An Adaptive Weak Galerkin Method for Multi-Scale Reaction--Convection--Diffusion Systems in Chemical Applications

This paper presents a novel computational framework for the numerical solution of multi-parameter singularly perturbed reaction--convection--diffusion problems that arise frequently in chemical modeling applications. We develop an \((hp)\)-adaptive Weak Galerkin finite element method that operates on anisotropic meshes, specifically designed to handle the intricate boundary layers, interior layers, and evolving patterns that characterize chemical systems such as electrochemical cells and excitable media. The method incorporates three key innovations: a stable weak formulation tailored for multi-parameter problems, a robust a posteriori error estimator in a chemically-informed balanced norm that properly weights errors in critical regions, and an adaptive algorithm that simultaneously performs anisotropic \((h)\)-refinement and \((p)\)-enrichment based on local solution properties.
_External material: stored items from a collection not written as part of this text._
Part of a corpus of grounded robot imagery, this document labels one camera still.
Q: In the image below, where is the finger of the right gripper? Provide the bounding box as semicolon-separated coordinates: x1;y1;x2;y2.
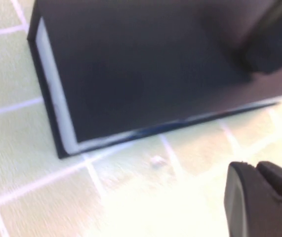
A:
239;0;282;75

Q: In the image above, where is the black printed glasses case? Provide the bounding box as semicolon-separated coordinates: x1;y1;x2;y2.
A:
27;0;282;160

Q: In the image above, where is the green white checked tablecloth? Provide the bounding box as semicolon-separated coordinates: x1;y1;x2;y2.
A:
0;0;282;237

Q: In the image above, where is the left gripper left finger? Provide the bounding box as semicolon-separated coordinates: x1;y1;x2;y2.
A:
224;161;282;237

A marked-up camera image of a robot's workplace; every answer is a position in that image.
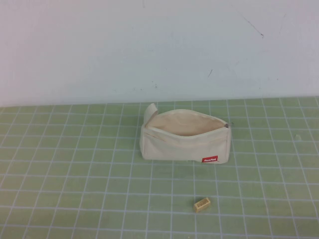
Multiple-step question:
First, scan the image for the small beige eraser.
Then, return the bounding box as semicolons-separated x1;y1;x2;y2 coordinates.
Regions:
193;197;211;213

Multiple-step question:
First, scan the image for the cream canvas pencil case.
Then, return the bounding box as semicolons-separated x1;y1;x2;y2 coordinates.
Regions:
140;102;234;165

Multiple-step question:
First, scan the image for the green grid cutting mat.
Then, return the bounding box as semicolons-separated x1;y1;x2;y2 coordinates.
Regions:
0;96;319;239

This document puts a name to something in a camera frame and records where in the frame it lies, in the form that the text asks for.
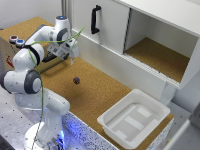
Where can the white cabinet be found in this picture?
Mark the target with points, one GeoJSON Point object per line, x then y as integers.
{"type": "Point", "coordinates": [156, 20]}

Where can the white plastic box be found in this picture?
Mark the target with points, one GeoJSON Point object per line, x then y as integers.
{"type": "Point", "coordinates": [133, 120]}

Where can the red button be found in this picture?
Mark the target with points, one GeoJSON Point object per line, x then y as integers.
{"type": "Point", "coordinates": [13, 38]}

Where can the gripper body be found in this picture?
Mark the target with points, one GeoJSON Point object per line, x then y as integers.
{"type": "Point", "coordinates": [62, 50]}

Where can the blue button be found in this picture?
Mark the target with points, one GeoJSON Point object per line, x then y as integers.
{"type": "Point", "coordinates": [20, 42]}

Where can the purple block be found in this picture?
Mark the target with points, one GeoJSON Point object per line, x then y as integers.
{"type": "Point", "coordinates": [76, 80]}

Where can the white sliding door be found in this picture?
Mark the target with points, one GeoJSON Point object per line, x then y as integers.
{"type": "Point", "coordinates": [110, 23]}

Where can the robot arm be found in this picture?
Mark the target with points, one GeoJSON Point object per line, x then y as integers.
{"type": "Point", "coordinates": [23, 81]}

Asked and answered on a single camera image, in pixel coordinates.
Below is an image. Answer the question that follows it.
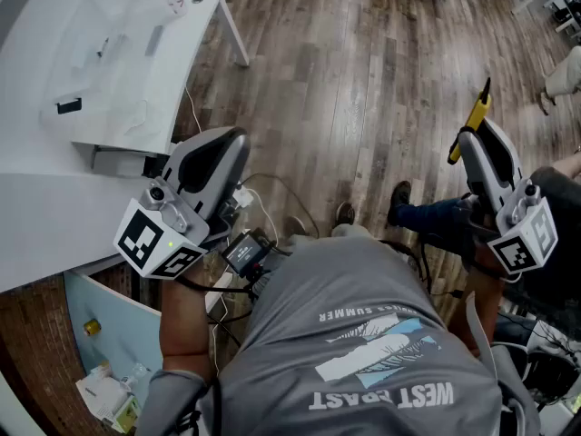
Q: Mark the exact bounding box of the person's grey printed t-shirt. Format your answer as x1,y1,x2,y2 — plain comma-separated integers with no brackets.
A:
135,236,541,436

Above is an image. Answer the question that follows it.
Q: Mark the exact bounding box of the green and white box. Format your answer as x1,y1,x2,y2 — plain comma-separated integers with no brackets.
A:
111,393,143,434

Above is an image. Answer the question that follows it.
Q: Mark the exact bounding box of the person's right shoe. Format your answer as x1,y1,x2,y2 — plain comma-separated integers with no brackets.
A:
334,201,357,227

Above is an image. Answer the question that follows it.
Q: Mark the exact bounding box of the small black rectangular object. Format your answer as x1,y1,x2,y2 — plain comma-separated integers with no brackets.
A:
55,96,84,116

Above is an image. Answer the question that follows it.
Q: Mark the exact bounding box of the white table with grommet hole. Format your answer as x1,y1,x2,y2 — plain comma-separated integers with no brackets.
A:
38,0,251,177

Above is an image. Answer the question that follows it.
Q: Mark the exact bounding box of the grey shoulder strap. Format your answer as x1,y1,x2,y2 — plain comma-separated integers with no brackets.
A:
463,290,499,379

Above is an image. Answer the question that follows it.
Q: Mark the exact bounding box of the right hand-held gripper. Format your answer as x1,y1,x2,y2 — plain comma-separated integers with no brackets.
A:
453,118,559,276

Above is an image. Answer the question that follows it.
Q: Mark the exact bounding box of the person's right forearm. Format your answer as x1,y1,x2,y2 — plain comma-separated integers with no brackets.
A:
448,250,505,356

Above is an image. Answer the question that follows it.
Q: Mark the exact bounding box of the person's shoe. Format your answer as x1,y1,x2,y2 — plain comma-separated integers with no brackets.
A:
334,201,357,227
284,215,310,239

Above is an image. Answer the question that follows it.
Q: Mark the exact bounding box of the small black screen device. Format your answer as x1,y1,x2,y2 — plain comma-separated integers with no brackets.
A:
221,227,276,277

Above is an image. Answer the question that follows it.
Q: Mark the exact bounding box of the flat grey bar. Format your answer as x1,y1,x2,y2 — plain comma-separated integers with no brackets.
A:
143,24,164,57

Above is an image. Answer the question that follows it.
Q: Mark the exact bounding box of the person's left forearm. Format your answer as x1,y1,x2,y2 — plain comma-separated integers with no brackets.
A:
161,254,217,372

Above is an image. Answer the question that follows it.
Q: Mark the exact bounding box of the yellow plastic tool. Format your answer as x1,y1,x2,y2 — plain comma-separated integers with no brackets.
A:
447,77,493,166

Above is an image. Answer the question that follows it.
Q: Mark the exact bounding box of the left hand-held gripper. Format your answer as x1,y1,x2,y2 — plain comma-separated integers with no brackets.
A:
113,126,251,281

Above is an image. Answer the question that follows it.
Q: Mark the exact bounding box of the white hanging cable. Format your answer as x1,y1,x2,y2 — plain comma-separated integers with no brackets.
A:
183,86,203,134

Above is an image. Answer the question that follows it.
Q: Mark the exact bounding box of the white cardboard box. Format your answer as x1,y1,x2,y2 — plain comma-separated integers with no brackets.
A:
74,363,131,421

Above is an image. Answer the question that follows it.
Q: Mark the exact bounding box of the person's left shoe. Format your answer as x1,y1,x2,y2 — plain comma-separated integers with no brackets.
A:
284,215,310,239

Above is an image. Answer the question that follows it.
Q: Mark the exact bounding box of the light blue table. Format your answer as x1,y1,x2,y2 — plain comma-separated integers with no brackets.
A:
63,269,163,426

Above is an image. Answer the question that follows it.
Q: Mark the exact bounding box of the white counter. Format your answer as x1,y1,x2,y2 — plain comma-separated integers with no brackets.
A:
0,170,153,292
Numerical experiments demonstrate the method's effectiveness in resolving electrochemical boundary layers without non-physical oscillations, tracking rotating chemical waves in excitable media, and outperforming state-of-the-art approaches in both accuracy and computational efficiency. The proposed method achieves exponential convergence rates for problems with complex layer structures while maintaining robust performance across a wide range of parameter values. This work provides chemists and computational researchers with a powerful tool for simulating multi-scale phenomena in electrochemical systems, pattern formation, and reaction--diffusion processes that were previously computationally prohibitive.